* Prompt *
Would you transcribe the entries below, beginning at the line with "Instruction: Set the" and ending after the line with "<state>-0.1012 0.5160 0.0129", exactly, with no picture and nothing more?

======== Given data ========

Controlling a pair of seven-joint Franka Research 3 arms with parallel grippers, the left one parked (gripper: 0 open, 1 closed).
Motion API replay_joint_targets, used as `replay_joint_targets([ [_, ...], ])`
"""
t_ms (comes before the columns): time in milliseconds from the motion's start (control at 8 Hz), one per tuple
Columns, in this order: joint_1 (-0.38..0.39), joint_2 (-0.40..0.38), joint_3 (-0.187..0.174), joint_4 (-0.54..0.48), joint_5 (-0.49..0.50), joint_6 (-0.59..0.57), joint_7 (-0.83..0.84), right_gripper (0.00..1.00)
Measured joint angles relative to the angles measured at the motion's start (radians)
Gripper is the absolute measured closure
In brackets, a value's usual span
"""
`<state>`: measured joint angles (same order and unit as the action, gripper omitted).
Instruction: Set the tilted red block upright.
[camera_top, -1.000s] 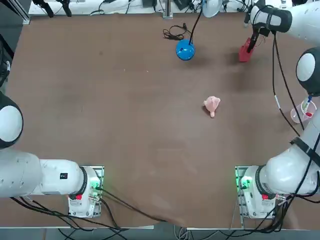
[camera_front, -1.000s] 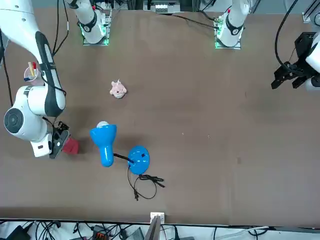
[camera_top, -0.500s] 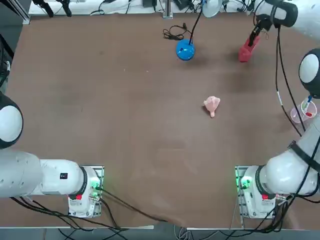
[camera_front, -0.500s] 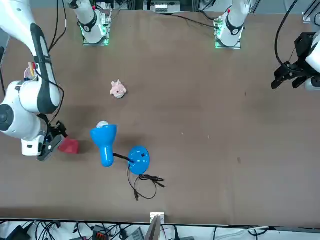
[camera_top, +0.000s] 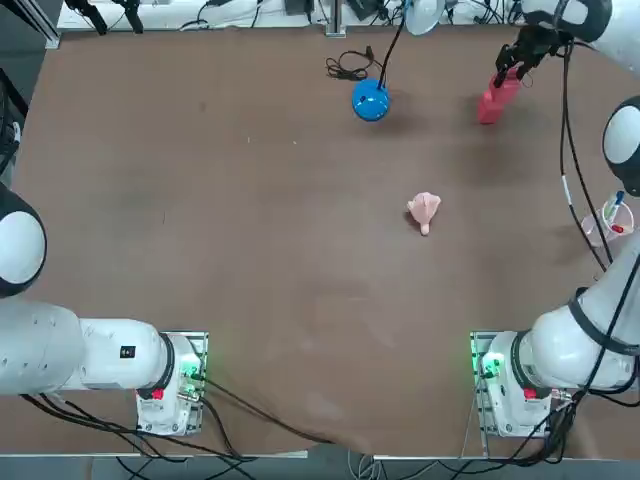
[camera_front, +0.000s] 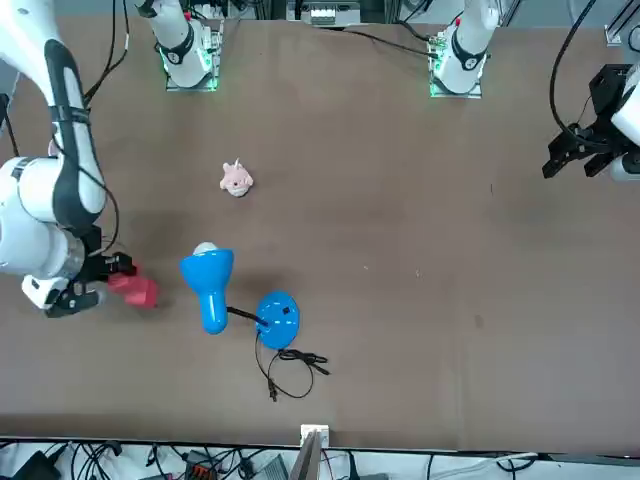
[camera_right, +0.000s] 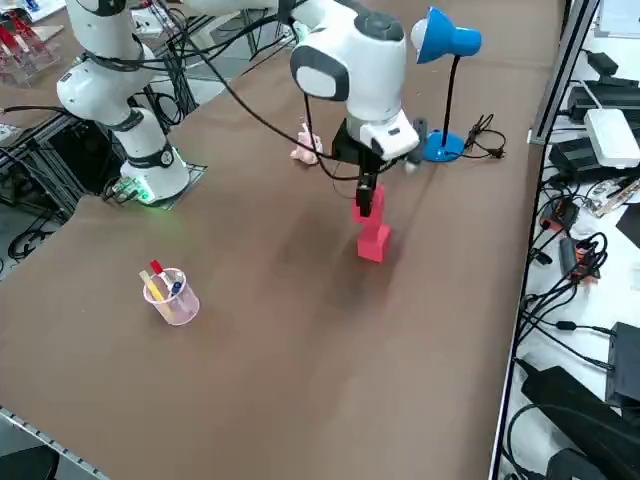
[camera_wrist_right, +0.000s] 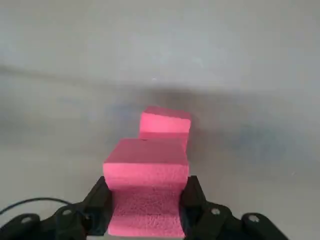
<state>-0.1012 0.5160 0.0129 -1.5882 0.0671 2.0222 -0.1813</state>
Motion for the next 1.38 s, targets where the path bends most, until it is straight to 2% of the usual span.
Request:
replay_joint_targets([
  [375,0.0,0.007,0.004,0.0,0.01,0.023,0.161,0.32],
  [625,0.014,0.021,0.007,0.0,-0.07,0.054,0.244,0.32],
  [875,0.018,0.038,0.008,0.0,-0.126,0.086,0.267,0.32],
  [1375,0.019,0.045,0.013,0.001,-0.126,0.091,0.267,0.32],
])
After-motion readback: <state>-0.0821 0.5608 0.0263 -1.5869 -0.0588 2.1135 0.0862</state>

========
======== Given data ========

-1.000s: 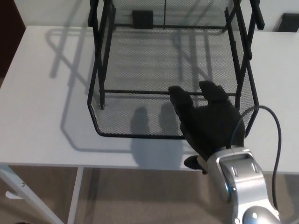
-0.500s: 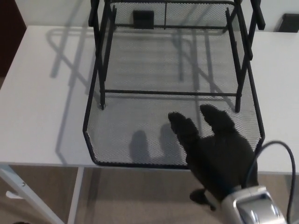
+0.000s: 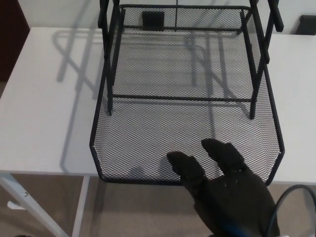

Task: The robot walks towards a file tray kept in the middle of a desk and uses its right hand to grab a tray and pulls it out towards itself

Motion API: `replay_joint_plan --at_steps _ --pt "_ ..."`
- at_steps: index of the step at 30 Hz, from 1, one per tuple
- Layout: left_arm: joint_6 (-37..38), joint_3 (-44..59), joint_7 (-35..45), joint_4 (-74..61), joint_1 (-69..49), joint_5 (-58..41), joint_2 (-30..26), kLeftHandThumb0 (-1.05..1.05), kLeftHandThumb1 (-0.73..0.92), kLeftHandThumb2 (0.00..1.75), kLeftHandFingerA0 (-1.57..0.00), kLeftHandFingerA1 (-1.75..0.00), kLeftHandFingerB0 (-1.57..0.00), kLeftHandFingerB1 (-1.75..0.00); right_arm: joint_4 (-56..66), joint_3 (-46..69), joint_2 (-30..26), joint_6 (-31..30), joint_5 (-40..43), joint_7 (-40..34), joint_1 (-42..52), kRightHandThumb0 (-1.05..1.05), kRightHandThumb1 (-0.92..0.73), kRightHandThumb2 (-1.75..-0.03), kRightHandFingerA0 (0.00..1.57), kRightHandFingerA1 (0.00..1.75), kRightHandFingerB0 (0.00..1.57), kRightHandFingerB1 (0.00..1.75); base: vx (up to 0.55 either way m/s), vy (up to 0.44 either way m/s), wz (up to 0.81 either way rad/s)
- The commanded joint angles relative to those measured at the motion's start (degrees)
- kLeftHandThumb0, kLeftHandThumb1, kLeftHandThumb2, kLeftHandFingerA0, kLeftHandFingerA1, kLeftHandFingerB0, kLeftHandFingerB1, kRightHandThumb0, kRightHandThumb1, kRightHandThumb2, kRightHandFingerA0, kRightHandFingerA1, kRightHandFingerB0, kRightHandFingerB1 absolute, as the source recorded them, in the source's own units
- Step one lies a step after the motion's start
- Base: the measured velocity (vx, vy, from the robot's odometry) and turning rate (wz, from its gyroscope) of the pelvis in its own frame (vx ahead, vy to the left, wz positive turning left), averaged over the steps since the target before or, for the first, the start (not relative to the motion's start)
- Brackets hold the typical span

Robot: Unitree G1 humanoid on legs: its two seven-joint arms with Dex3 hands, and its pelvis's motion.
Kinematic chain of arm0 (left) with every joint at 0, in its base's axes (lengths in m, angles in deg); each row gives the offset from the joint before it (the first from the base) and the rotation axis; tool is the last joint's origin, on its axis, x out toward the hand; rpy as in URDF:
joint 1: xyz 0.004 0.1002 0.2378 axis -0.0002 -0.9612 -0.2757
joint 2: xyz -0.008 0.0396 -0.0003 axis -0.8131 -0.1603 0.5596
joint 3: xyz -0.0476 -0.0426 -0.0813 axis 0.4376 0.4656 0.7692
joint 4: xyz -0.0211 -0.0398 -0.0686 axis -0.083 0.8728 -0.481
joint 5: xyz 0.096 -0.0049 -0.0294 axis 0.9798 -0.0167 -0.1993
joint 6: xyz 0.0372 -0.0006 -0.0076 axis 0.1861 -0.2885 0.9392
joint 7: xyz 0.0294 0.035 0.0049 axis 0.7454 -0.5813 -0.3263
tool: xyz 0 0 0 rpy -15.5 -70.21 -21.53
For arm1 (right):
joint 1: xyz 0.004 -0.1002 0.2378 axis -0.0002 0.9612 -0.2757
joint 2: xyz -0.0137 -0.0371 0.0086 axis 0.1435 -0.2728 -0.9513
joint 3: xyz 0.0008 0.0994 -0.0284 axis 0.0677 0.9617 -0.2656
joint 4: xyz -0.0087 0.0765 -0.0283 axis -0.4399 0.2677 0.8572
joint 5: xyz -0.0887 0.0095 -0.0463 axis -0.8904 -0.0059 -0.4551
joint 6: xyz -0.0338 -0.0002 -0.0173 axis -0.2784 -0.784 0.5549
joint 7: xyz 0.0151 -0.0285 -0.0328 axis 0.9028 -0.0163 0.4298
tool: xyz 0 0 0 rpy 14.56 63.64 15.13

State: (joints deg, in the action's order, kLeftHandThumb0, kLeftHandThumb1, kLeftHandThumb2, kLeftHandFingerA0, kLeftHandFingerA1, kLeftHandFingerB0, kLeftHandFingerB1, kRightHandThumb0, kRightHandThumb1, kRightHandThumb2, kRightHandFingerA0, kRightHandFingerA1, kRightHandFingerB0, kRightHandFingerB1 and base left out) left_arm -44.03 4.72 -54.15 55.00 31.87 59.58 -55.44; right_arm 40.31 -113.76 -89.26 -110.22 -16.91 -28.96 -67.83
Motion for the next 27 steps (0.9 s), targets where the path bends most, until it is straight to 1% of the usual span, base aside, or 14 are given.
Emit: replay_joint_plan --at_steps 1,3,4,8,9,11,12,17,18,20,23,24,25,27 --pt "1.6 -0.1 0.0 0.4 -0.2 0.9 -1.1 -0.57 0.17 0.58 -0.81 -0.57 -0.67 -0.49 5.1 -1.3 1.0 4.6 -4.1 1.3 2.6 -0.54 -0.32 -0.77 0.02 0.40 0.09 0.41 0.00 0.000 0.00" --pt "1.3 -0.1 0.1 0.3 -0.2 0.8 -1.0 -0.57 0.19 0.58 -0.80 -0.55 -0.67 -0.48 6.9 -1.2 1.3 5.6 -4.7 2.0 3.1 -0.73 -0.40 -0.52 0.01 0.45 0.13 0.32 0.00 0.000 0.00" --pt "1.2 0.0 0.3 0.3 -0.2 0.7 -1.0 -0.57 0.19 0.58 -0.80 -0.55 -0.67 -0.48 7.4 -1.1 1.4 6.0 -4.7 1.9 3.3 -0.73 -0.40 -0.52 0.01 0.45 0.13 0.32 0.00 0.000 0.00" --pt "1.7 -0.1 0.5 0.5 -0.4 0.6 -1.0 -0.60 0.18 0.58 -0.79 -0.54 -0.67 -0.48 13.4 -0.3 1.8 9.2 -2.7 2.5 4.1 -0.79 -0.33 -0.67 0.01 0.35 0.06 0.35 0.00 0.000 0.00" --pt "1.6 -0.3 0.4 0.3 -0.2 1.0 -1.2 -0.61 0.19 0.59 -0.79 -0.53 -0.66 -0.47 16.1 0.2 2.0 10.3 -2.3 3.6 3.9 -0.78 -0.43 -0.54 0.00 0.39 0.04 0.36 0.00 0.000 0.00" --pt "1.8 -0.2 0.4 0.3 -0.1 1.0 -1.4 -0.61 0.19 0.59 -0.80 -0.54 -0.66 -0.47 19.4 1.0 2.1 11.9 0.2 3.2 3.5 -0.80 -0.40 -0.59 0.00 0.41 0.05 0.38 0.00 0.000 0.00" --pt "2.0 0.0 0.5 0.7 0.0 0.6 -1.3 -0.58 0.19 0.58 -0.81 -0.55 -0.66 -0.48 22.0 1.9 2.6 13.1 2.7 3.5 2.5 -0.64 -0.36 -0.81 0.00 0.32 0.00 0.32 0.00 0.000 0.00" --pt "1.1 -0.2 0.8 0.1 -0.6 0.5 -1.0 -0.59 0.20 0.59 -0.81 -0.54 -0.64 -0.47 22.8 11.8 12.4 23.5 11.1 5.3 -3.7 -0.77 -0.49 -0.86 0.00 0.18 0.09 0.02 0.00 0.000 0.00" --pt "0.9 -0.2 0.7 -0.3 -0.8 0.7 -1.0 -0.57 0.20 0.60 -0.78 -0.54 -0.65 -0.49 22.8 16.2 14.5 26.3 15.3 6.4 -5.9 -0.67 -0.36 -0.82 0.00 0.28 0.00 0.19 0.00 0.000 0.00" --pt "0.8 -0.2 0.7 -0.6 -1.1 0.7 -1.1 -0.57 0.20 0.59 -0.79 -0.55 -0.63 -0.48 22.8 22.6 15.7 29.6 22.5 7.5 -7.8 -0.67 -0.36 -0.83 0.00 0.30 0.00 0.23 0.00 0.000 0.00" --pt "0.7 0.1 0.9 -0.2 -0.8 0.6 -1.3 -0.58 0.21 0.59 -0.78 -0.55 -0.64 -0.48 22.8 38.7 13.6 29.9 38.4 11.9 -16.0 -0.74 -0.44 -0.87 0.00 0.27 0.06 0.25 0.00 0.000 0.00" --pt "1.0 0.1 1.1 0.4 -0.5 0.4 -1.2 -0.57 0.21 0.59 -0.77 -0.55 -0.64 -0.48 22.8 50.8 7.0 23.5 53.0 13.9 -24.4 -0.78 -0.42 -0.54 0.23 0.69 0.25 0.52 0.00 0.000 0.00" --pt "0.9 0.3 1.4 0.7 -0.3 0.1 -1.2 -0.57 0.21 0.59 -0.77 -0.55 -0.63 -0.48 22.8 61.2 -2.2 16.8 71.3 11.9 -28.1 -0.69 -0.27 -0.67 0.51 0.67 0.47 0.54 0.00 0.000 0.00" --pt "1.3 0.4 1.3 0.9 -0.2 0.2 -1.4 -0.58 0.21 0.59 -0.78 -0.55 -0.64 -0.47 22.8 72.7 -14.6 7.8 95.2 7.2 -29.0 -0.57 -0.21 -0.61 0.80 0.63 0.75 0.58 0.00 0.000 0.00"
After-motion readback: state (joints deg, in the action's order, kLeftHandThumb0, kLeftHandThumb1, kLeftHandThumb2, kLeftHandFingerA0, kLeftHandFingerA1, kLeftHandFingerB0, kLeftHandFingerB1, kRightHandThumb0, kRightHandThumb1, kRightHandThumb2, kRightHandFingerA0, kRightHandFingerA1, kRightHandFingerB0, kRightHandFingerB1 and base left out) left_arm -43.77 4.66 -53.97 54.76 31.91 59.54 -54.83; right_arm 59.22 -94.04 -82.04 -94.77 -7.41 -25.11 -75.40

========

* Response to this exercise *
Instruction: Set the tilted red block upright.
[camera_top, -1.000s] 
[camera_front, -1.000s] 
[camera_top, -0.500s] 
[camera_front, -0.500s] 
[camera_top, +0.000s] 
[camera_front, +0.000s] 
[camera_right, +0.000s] 
[camera_wrist_right, +0.000s] 
<state>-0.1012 0.5160 0.0129 -1.5882 0.0671 2.0222 -0.1813</state>

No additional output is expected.